I am leading a campaign to demand a public apology from NASA for harboring the Nazi War Criminal Werner Von Braun. During the war he was a colonel in the SS and directly oversaw the slave labor camps which built the V2 ballistic rockets. Von braun was also a personal acquaintance of Hitler.

After the war Von Braun was brought to the US he was made director of the Marshall Space Flight Center and served as the chief architect of the Saturn V launch vehicle. His history was whitewashed and it is claimed he either that he knew nothing of the atrocities committed at Dora and Mittelwerk or that he was powerless to stop it. He is portrayed in his NASA biography as a jolly scientist who resented the Nazis, was apolitical, and was only pursuing his life-long interest in rocketry.

This is, in fact, false.

A survivor's account from Wernher von Braun, the SS, and Concentration Camp Labor: Questions of Moral, Political, and Criminal Responsibility:
 
Quote
Like the good Nazi he was, he immediately started shouting that it was
sabotage, when just at that point VON BRAUN arrived accompanied by
his usual group of people. Without even listening to my explanations, he
ordered the Meister to have me given 25 strokes in his presence by an SS
[man] who was there. Then judging the strokes weren't sufficiently hard,
he ordered that I be flogged more vigorously, and this order was then
diligently carried out, which caused much hilarity in the group, and
following this flogging, VON BRAUN made me translate that I deserved
much more, that in fact I deserved to be hanged, which certainly would be
the fate of the "Mensch" (good-for nothing) I was.

A quote from an article called  The Rocket Man’s Dark Side, published by TIME:

Quote
Indeed, some 20,000 died at Dora, from illness, beatings, hangings and intolerable working conditions. Workers, scantily clad, were forced to stand at attention in the biting cold during roll calls that went on for hours. Average survival time in the unventilated paint shop was one month. One prisoner told of being bitten on his legs by guard dogs. Presumably to test the effectiveness of a new medication, one of his legs was treated, the other allowed to fester and deteriorate.

For reasons best known to von Braun, who held the rank of colonel in the dreaded Nazi SS, the prisoners were ordered to turn their backs whenever he came into view. Those caught stealing glances at him were hung. One survivor recalled that von Braun, after inspecting a rocket component, charged, "That is clear sabotage." His unquestioned judgment resulted in eleven men being hanged on the spot. Says Gehrels, "von Braun was directly involved in hangings."

Hangings were commonplace, and Dora inmates remember von Braun arriving in the morning with an unidentified woman, having to step between bodies of dead prisoners and under others still hanging from a crane. These were not ordinary hangings, Gehrels says, "not hanging that breaks the neck of the prisoner, but they were slowly choked to death with a kind of baling wire around their neck."

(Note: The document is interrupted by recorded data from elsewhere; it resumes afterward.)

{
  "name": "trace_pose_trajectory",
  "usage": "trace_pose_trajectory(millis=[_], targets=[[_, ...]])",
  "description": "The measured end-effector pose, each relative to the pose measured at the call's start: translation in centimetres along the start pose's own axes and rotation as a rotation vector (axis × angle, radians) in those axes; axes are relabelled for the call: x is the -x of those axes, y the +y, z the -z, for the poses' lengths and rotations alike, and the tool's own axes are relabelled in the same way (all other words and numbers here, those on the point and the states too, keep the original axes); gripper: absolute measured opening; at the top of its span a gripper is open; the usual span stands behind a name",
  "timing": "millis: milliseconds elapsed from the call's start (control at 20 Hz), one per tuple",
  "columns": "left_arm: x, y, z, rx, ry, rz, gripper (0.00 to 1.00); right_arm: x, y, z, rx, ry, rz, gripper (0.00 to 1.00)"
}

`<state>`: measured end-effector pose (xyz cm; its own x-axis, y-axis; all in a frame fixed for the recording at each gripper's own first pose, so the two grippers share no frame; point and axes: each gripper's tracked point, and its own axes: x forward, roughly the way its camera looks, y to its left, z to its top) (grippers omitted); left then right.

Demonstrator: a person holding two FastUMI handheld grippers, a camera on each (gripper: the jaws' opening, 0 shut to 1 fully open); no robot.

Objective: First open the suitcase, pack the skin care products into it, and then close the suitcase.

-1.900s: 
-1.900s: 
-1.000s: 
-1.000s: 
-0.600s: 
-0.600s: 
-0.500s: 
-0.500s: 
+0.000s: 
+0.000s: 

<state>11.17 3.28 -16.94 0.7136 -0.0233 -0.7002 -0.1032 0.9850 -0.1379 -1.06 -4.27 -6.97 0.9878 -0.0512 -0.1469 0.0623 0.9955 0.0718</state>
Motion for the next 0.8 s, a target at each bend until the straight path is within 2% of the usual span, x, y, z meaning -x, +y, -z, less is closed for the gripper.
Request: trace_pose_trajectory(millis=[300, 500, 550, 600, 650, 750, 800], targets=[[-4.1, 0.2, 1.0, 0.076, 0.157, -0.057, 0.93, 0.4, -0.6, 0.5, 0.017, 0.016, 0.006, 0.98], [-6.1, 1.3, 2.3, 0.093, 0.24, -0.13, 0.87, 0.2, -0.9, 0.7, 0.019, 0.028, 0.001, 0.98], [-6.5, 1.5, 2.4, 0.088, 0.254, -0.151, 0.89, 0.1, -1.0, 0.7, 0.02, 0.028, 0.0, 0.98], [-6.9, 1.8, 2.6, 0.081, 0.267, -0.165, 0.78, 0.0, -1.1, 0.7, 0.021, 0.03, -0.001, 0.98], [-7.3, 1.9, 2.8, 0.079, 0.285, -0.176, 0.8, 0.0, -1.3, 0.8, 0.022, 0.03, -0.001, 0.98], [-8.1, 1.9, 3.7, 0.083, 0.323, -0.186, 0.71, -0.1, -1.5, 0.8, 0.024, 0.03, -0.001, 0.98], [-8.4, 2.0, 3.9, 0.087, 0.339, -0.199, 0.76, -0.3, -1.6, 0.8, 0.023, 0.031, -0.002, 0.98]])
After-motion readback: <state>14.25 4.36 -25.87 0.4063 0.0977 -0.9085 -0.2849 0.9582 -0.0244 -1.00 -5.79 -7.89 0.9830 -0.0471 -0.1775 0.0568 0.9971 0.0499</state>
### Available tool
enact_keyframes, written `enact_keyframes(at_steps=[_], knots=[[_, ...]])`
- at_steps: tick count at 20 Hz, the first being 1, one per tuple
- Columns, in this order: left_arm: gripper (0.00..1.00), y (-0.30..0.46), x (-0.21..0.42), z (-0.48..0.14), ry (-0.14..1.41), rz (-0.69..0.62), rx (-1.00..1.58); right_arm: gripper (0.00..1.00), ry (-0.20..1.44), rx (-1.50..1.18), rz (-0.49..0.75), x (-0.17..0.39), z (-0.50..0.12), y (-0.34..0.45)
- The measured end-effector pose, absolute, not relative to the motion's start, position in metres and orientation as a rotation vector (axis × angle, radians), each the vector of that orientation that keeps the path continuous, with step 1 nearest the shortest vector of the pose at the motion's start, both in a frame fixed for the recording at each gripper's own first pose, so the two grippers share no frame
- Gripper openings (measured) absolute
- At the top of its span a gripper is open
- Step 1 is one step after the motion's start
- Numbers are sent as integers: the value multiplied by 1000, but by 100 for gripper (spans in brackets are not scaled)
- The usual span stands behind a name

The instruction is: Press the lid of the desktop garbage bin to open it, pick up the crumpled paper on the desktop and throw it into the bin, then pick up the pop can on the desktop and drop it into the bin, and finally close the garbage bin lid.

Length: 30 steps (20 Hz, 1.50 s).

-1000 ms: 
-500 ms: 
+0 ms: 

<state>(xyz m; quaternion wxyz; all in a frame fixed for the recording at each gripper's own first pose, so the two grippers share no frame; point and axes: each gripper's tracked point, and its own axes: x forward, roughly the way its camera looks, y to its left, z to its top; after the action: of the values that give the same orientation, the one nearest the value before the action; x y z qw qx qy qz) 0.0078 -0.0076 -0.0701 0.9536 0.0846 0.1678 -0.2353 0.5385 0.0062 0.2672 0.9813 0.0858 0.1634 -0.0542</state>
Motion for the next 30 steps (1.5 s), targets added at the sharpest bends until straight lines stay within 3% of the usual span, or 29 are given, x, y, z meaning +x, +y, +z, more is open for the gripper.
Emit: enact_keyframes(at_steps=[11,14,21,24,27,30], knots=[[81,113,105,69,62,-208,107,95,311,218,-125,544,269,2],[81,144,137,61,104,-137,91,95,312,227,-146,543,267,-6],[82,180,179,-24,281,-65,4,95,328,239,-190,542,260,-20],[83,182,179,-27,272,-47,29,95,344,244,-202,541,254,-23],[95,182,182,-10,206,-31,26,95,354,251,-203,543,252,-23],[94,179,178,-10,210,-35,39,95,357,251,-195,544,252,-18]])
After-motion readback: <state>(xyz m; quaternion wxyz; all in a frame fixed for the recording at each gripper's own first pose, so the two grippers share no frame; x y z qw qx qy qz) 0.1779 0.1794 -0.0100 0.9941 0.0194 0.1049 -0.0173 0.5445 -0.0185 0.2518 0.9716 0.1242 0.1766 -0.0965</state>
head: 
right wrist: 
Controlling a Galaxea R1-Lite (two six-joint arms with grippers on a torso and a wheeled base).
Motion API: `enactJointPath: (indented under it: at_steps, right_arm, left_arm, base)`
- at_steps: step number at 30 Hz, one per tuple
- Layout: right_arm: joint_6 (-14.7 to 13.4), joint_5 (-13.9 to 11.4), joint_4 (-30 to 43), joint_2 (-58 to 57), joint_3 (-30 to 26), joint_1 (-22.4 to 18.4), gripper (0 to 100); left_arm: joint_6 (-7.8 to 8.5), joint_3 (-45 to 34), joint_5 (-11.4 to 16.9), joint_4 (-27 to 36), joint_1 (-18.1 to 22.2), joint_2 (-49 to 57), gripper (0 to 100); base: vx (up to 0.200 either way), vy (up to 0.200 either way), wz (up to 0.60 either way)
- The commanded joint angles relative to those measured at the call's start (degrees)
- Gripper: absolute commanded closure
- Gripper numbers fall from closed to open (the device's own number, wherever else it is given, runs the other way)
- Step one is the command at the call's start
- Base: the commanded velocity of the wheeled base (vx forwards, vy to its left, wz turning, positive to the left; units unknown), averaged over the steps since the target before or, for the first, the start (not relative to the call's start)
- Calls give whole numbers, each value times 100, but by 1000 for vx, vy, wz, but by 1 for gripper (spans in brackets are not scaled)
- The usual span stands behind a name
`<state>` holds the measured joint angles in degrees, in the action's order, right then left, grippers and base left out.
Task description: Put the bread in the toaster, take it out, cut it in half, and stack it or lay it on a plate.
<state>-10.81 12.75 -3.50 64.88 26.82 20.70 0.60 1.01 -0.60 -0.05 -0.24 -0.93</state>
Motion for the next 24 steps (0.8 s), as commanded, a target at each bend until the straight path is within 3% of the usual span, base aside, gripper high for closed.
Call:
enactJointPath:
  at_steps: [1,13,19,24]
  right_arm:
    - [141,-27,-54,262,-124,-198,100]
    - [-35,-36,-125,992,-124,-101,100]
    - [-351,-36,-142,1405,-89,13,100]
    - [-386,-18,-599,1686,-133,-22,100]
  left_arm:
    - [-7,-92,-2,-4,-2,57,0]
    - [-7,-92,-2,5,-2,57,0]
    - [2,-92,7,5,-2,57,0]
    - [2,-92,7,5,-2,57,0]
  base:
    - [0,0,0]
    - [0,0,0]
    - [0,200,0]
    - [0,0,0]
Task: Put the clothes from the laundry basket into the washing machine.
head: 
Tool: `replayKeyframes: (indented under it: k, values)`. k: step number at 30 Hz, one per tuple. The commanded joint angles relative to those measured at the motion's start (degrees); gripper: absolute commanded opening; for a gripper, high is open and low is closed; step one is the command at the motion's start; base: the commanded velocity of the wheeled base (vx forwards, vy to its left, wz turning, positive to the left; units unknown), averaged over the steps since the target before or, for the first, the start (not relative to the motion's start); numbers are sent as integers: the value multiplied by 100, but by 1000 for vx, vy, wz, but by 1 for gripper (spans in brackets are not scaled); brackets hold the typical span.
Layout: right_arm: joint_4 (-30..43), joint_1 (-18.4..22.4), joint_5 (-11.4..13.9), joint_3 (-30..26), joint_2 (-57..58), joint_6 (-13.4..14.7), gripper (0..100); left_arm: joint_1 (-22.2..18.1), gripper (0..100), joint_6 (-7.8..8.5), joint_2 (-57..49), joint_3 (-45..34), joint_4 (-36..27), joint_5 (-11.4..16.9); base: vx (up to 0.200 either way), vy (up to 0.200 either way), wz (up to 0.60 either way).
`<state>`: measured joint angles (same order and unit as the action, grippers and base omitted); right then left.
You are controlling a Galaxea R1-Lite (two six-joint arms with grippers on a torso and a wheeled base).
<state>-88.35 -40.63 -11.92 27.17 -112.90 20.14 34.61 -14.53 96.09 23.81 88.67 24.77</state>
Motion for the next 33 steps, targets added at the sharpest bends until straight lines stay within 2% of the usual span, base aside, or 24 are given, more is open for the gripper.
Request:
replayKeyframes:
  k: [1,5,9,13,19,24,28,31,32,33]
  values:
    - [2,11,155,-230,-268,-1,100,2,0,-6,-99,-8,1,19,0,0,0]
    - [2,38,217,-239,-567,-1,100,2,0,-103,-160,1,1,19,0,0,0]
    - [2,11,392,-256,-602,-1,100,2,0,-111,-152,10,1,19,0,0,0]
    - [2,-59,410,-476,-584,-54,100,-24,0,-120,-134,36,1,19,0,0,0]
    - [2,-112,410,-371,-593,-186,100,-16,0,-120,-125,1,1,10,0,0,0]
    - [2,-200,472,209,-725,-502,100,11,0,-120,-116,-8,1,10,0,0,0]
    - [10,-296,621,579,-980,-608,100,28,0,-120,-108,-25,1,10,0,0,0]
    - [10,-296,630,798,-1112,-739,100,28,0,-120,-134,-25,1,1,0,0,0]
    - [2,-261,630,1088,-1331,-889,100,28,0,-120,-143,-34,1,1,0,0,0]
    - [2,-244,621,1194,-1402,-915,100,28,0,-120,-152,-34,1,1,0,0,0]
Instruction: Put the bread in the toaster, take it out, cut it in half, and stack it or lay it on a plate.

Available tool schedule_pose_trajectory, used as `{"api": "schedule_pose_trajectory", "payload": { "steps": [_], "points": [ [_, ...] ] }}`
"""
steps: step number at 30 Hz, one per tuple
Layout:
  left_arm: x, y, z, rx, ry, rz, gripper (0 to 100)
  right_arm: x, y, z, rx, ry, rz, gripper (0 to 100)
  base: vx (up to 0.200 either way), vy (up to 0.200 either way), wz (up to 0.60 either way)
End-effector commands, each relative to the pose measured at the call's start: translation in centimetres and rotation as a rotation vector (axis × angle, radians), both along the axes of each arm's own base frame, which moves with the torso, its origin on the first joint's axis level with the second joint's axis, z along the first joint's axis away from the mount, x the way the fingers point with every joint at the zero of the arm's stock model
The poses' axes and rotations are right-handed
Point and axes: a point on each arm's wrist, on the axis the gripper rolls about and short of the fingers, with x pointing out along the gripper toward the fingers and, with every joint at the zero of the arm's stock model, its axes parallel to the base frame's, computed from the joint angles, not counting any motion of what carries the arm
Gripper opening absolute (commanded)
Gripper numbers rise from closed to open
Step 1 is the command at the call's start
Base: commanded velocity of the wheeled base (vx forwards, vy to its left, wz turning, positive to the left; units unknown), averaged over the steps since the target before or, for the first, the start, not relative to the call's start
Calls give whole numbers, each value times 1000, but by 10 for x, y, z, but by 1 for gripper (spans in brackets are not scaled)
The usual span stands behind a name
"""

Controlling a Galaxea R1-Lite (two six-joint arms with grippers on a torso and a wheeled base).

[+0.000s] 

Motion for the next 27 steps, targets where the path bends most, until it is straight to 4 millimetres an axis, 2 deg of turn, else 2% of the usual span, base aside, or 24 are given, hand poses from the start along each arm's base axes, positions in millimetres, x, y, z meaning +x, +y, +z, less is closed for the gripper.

The above pieces are well researched and paint a bleak picture of Von Braun. Why couldn't NASA have taken the high road and focused on its own rocket scientists? Werner Von Braun should have been put in prison and sentenced to death as a war criminal, not made a director of NASA.
« Last Edit: June 10, 2015, 06:30:42 AM by Tom Bishop »

Re: NASA ows us an apology for Werner Von Braun
« Reply #1 on: June 06, 2015, 03:12:56 PM »
Are you just leading this campaign here, or do you have a link for a petition or something?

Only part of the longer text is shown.